After a staff briefing today that included sheriff’s investigators and representatives from the district attorney and coroner’s offices, the Chaffee County Sheriff’s Office formally closed the case of the death of Turret resident Edwin Bartheld, 92 at the time of his death.
Mr. Bartheld’s body was discovered in the crawlspace of his home the afternoon of Friday, September 12. A large cache of explosives and chemicals, including ammonium nitrate, along with several homemade detonators, were present inside the space with the body. Evidence at the scene disclosed that one of the detonators had exploded inside a bucket of ammonium nitrate near the man, scattering the powder throughout the space. A .25 caliber handgun was in the victim’s pants pocket, a .45 caliber handgun close by, and a .22 caliber semiautomatic handgun with a live round in the chamber and several in the magazine was found beneath the body.
An autopsy completed Monday produced what we now confirm to be a .22 caliber bullet that had entered the man’s neck from the front, traveled at an upward angle, passed through the carotid artery, severed his spinal cord, and lodged in his skull. The victim is thought to have died several days before his body was discovered. Cause of death was declared by the coroner to be the gunshot and the coroner has now declared the death a suicide.
A puzzling aspect of the case was that the .22 caliber handgun, now determined to be the firearm that caused the man’s death, contained a live round in the chamber that appeared to be corroded to the extent that it required a good deal of exertion by a deputy to open the breech. The condition of the firearm suggested that it had not been fired or cleaned in several months, so it seemed unlikely at the time that this could be the weapon that caused the man’s death. A second search of the crawl space on Tuesday however, using hand tools to sift through the dirt around the body, turned up a spent .22 caliber casing that is of the same brand and style as those found in the gun’s magazine.
Evidence at the scene shows that the gunshot occurred first, followed by the blast, although the interval between the two events cannot be determined. Investigators speculate that the Bartheld unintentionally initiated one of the timed detonators that lay next to him in the crawlspace, then put the .22 caliber handgun to his throat and fired it. Death would have been almost instantaneous due to the severed spinal cord. The bloody handgun fell to the ground next to the man. The detonator inside the bucket of ammonium nitrate then exploded, causing the chemical to disperse throughout the crawlspace and cover the bloody handgun. Ammonium nitrate is a corrosive that, when mixed with the man’s blood on the firearm caused the corrosion and initially misled the investigators.

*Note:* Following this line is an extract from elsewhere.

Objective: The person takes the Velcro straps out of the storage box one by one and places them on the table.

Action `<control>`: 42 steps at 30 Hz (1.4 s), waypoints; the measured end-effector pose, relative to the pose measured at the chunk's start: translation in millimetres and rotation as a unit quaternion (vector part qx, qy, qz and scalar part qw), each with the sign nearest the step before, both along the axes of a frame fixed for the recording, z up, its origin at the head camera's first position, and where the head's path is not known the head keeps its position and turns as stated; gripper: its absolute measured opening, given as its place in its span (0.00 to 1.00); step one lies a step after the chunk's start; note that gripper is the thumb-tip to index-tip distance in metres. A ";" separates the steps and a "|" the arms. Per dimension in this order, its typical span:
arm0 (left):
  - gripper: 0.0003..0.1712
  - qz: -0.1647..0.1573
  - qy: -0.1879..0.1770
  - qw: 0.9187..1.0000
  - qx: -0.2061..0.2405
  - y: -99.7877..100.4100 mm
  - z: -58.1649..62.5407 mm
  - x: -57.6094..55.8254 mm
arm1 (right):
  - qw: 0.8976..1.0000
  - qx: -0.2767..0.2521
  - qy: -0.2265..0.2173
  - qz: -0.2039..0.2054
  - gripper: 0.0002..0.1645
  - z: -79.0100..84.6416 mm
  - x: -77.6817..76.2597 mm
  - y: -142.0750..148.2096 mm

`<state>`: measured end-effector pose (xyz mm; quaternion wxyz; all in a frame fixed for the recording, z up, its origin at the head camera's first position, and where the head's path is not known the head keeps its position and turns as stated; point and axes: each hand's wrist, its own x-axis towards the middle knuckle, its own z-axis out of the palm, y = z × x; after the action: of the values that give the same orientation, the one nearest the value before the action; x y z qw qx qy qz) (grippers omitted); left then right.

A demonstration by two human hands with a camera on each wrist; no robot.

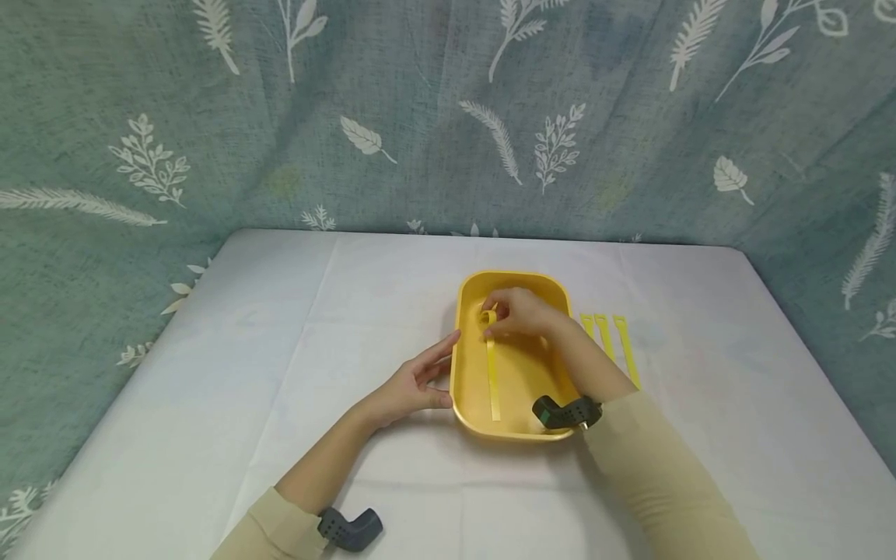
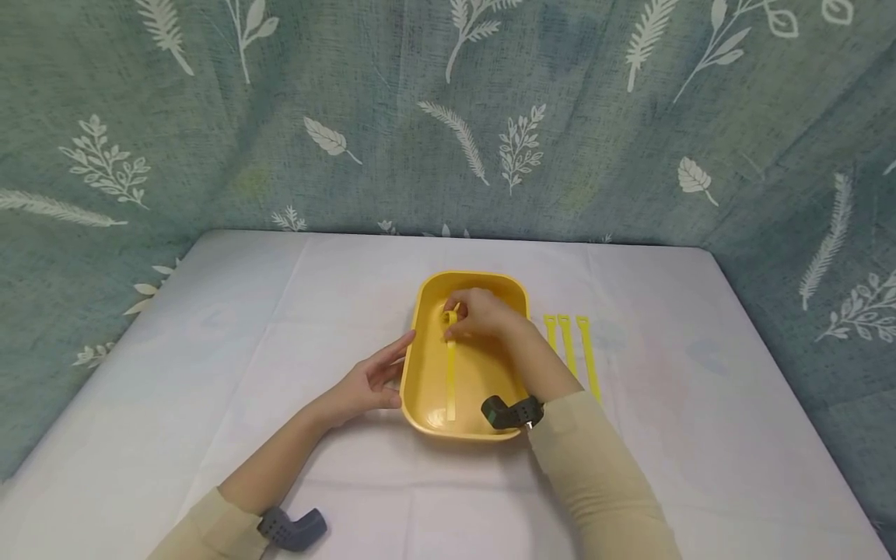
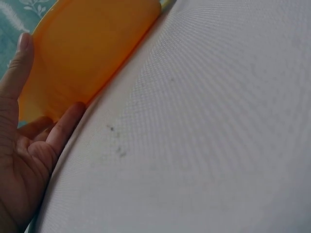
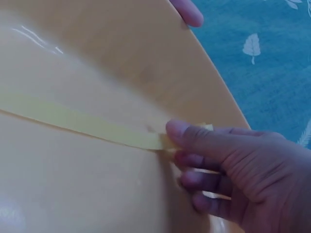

From evidence at the scene, from the autopsy, and from interviews, investigators speculate that Mr. Bartheld intended to destroy the house with the explosives and commit suicide with the handgun, perhaps simultaneously. While Mr. Bartheld’s motives cannot be decisively determined, his age, his solitary existence, and the possibility that the property could soon be developed against his desires, may have led him to take these actions. He sold the property on which he and his wife had built the house in the 1970s, to a Florida couple September 17, 2008 for $50,000. The Barthelds were allowed under the contract to live in the home “until death or until an agreed upon time. No selling of or development of the property for seven years from the date of July 29, 2008.” Mrs. Bartheld died Christmas Eve, 2012.